Re: Primary keys for companies and people

From: Martijn van Oosterhout <kleptog(at)svana(dot)org>
To: David Goodenough <david(dot)goodenough(at)btconnect(dot)com>
Cc: pgsql-general(at)postgresql(dot)org
Subject: Re: Primary keys for companies and people
Date: 2006-02-02 20:09:06
Message-ID: 20060202200906.GC25752@svana.org
Views: Raw Message | Whole Thread | Download mbox | Resend email
Thread:
Lists: pgsql-general

On Thu, Feb 02, 2006 at 10:36:54AM +0000, David Goodenough wrote:
> > Still, I'm struggling with the basic concept of /identity/, eg. is the
> > William Smith born to John Smith and Jane Doe in 1733, the same William
> > Smith who marries Mary Jones in the same parish in 1758? You may never
> > really know. Still, collecting such disparate "facts" under the same ID
> > number, thus taking the identity more or less for granted, is the modus
> > operandi of computer genealogy. Thus, one of the major objectives of
> > genealogy research, the assertion of identity, becomes totally hidden
> > the moment that you decide to cluster disparate evidence about what may
> > actually have been totally different persons, under a single ID number.
> >
> > The alternative is of course to collect each cluster of evidence under a
> > separate ID, but then the handling of a "person" becomes a programmer's
> > nightmare.

> There is also the problem that a name can change. People change names
> by deed-poll, and also women can adopt a married name or keep their old
> one. All in all an ID is about the only answer.
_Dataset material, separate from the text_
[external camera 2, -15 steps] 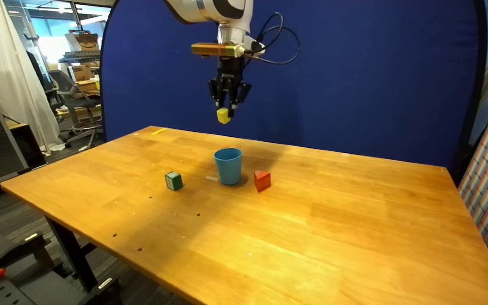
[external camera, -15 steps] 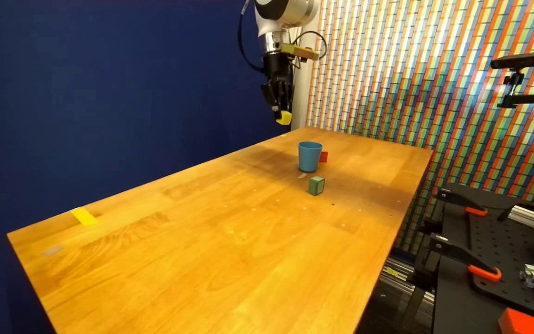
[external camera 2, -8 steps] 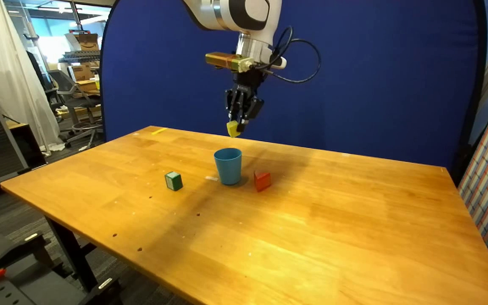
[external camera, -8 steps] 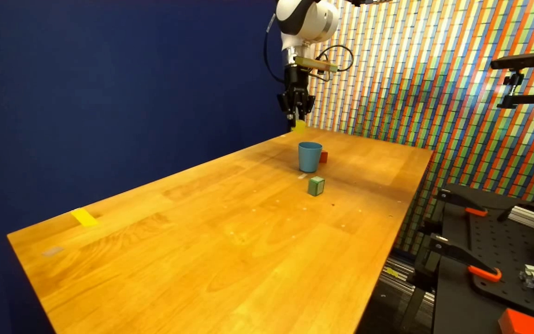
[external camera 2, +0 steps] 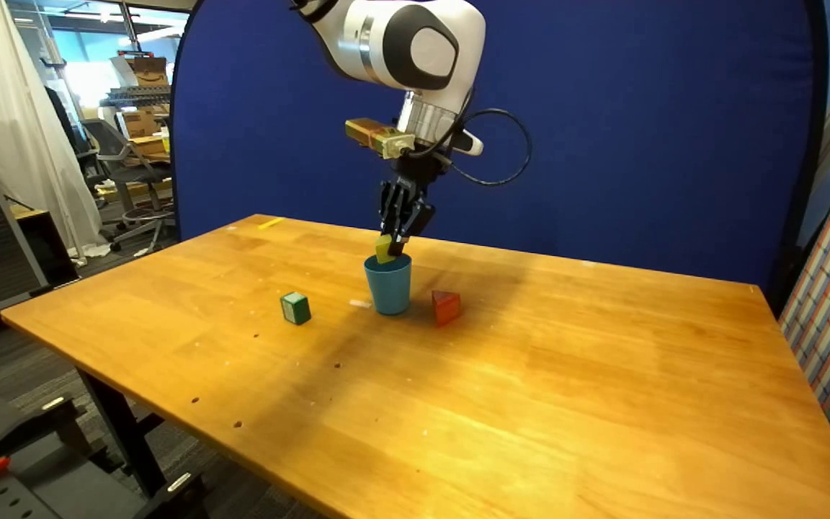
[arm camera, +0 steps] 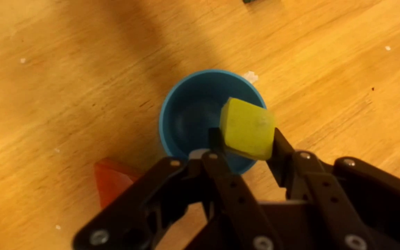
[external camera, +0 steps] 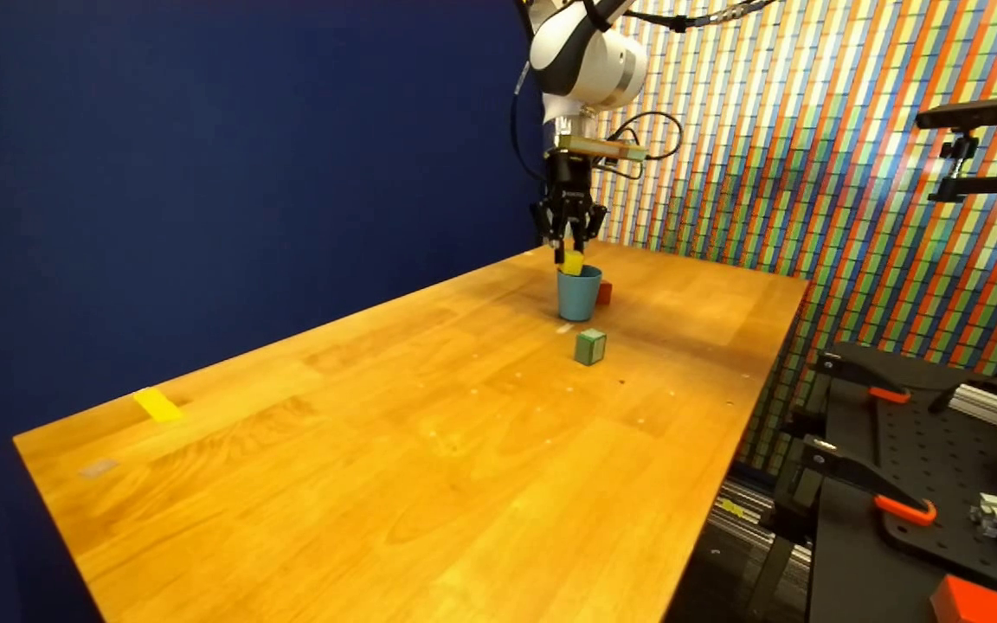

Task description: Pick the yellow cube and put it in the cup

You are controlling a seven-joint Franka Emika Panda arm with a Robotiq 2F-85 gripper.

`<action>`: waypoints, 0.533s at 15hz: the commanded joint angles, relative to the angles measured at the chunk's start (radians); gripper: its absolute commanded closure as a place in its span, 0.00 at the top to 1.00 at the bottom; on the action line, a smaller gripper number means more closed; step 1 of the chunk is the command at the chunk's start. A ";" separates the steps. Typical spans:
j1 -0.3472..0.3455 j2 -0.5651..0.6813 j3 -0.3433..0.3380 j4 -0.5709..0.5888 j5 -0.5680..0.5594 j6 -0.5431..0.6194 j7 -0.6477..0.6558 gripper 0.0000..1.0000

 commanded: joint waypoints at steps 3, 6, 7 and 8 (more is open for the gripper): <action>-0.018 -0.102 -0.017 -0.158 0.073 0.071 0.017 0.62; -0.014 -0.056 -0.021 -0.108 0.052 0.037 0.005 0.58; -0.017 -0.070 -0.021 -0.123 0.055 0.036 0.002 0.67; -0.019 -0.083 -0.022 -0.135 0.057 0.036 -0.001 0.74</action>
True, the issue being ofcourse that changing a name doesn't change
their identity.

To the GP, your page is an interesting one and raises several
interesting points. In particular the one about the "person" being the
conclusion of the rest of the database. You essentially have a set of
facts "A married B in C on date D" and you're trying to correlate
these. In the end it's just a certain amount of guess work, especially
since back then they wern't that particular about spelling as they are
today.

My naive view is that you're basically assigning trust values to each
fact and the chance that two citations refer to the same person. In
principle you'd be able to cross-reference all these citations and
build the structure quasi-automatically. I suppose in practice this is
done by hand.

As for your question, I think you're stuck with having a person ID.
Basically because you need to identify a person somehow. Given you
still have the original citiations, you can split a person into
multiple if the situation appears to not work out.

One thing I find odd though, your "person" objects have no birthdate or
deathdate. Or birth place either. I would have thought these elements
would be fundamental in determining if two people are the same, given
that they can't change and people are unlikely to forget them.

Put another way, two people with the same birthday in the same place
with similar names are very likely to be the same. If you can
demostrate this is not the case that's another fact. In the end you're
dealing with probabilities, you can never know for sure.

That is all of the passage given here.